Les références du contrat d’assurance sont portées à la connaissance de l’acquéreur dans l’acte de vente. Ainsi, le nouveau propriétaire qui constate un vice de nature décennale adresse une déclaration de sinistre à la compagnie d’assurance afin d’obtenir rapidement l’indemnisation correspondant au montant des réparations. Il appartient à l’assureur de rechercher ensuite le ou les constructeurs responsables du vice.
Une garantie d’ordre public
Le régime de la responsabilité décennale est d’ordre public. Aucune clause de l’acte de vente ne peut donc organiser la suppression ou la limitation de la garantie légale au détriment de l’acheteur.

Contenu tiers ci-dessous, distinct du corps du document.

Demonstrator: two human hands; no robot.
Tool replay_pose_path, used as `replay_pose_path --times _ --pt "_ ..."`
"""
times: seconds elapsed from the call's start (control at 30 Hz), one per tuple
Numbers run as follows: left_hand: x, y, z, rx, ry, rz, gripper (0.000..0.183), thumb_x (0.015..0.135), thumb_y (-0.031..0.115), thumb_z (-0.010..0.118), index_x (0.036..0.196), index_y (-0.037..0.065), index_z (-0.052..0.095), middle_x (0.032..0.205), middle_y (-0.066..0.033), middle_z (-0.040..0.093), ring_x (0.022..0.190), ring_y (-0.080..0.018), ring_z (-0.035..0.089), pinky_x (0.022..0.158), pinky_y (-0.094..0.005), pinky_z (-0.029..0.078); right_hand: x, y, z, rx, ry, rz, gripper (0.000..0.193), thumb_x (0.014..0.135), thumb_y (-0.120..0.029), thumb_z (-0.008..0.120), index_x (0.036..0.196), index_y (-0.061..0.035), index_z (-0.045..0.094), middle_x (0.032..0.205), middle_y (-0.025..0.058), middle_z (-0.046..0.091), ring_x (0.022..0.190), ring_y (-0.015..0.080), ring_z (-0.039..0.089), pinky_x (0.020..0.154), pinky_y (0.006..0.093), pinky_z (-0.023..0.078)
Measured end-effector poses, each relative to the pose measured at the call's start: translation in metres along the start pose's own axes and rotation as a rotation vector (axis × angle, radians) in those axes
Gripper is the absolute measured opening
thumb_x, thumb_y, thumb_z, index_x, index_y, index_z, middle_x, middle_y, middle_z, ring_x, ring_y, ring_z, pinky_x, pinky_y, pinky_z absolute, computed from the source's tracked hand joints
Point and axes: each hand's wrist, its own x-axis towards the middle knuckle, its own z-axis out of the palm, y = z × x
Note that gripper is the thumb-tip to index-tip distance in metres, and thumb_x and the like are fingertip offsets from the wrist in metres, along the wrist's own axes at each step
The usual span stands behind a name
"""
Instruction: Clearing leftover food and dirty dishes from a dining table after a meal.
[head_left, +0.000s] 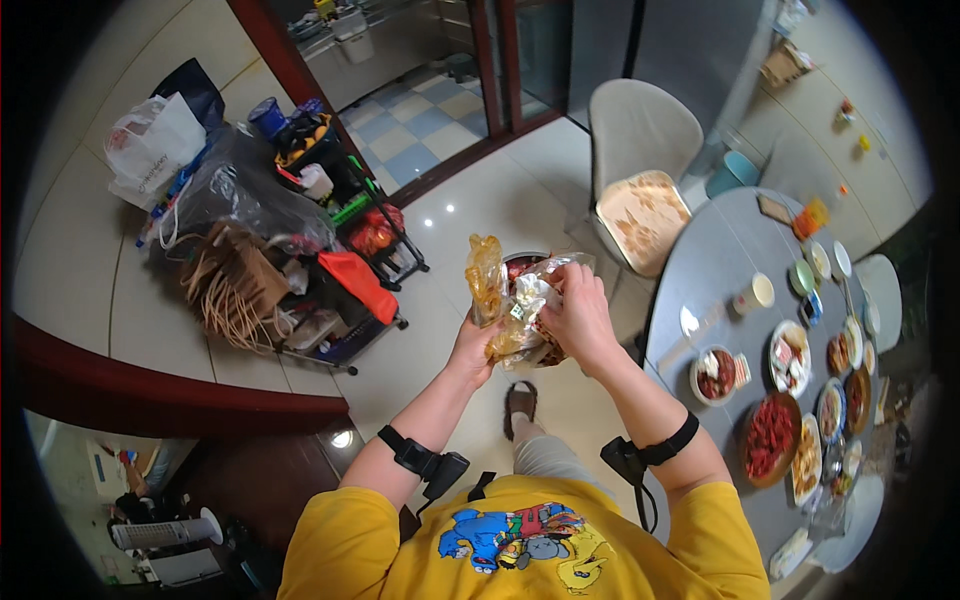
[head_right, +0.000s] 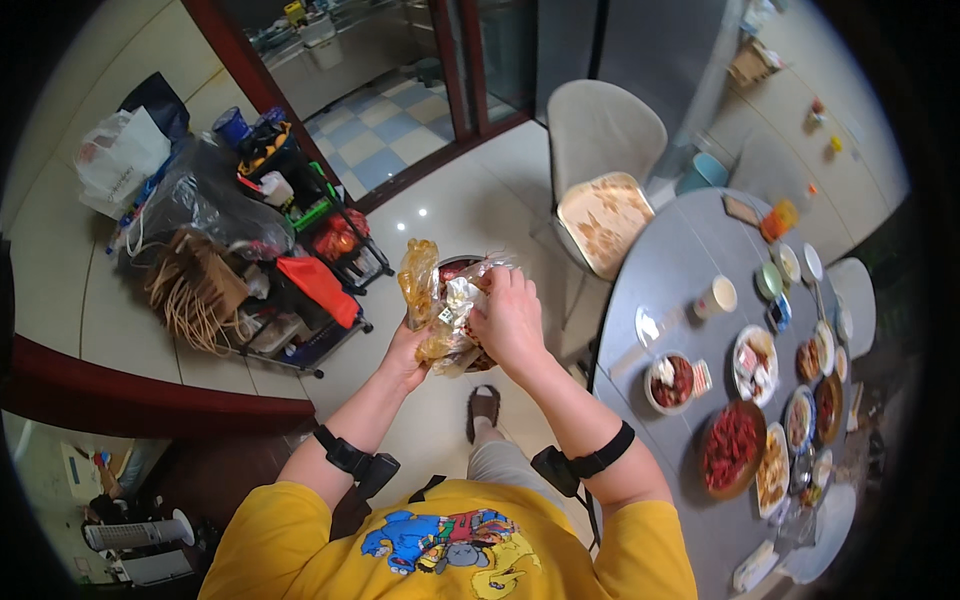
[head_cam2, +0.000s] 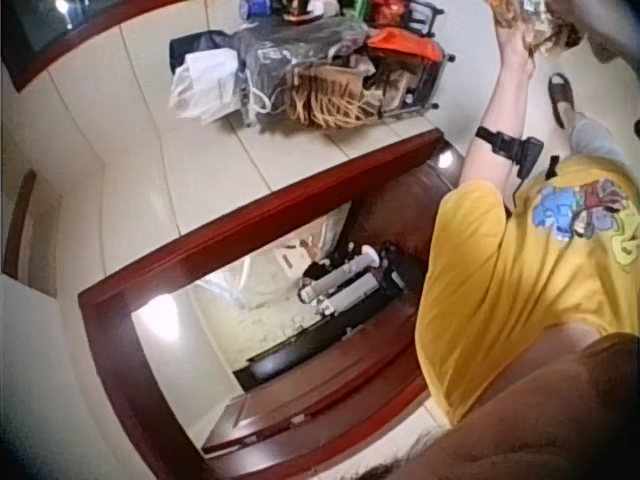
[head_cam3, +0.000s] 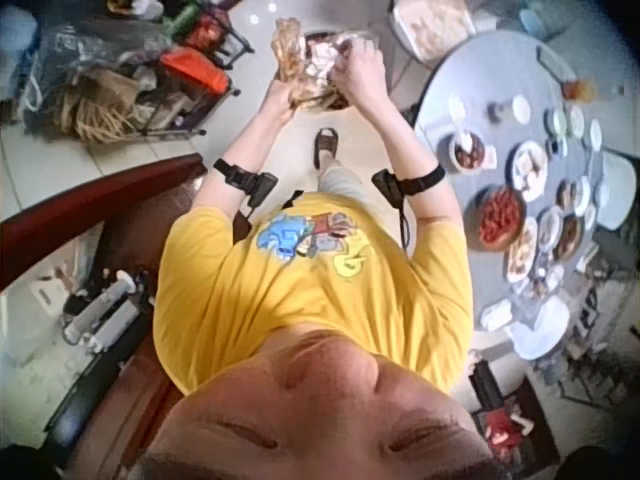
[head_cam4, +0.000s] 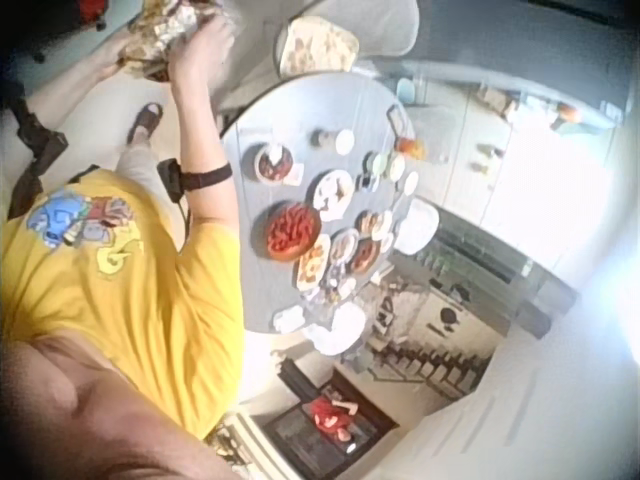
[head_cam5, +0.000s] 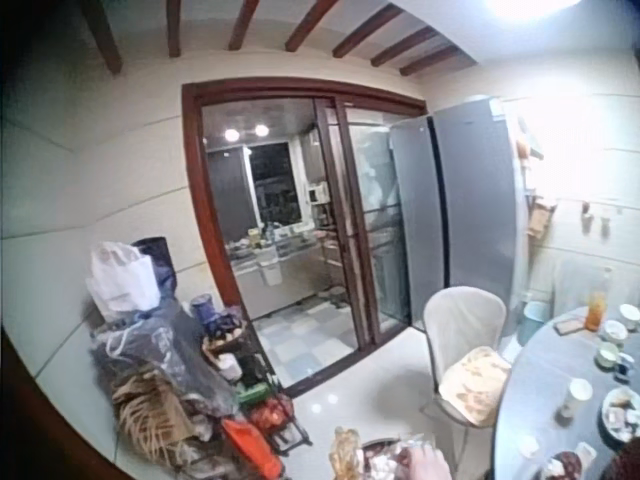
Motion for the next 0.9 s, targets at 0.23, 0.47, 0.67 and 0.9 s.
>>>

Dans le cas contraire, la clause serait considérée comme non écrite.
De même, le consentement du futur propriétaire à acquérir le bien en dépit de la mention d’un dysfonctionnement qui rendrait l’ouvrage impropre à son usage dans l’acte notarié ne peut le priver d’une possible mise en jeu de la responsabilité décennale du constructeur.
Pourtant, du fait de son coût relativement important, nombre de vendeurs particuliers renoncent à la souscription du contrat d’assurance et s’exposent à de lourds risques financiers, notamment en cas de liquidation de l’entreprise mandatée pour la réalisation des travaux. Le nouveau propriétaire peut en effet engager la responsabilité du vendeur, maître de l’ouvrage, en vue d’obtenir la réparation de son préjudice. L’absence d’assurance permet, par ailleurs, à l’acquéreur de négocier une diminution du prix de vente en conséquence.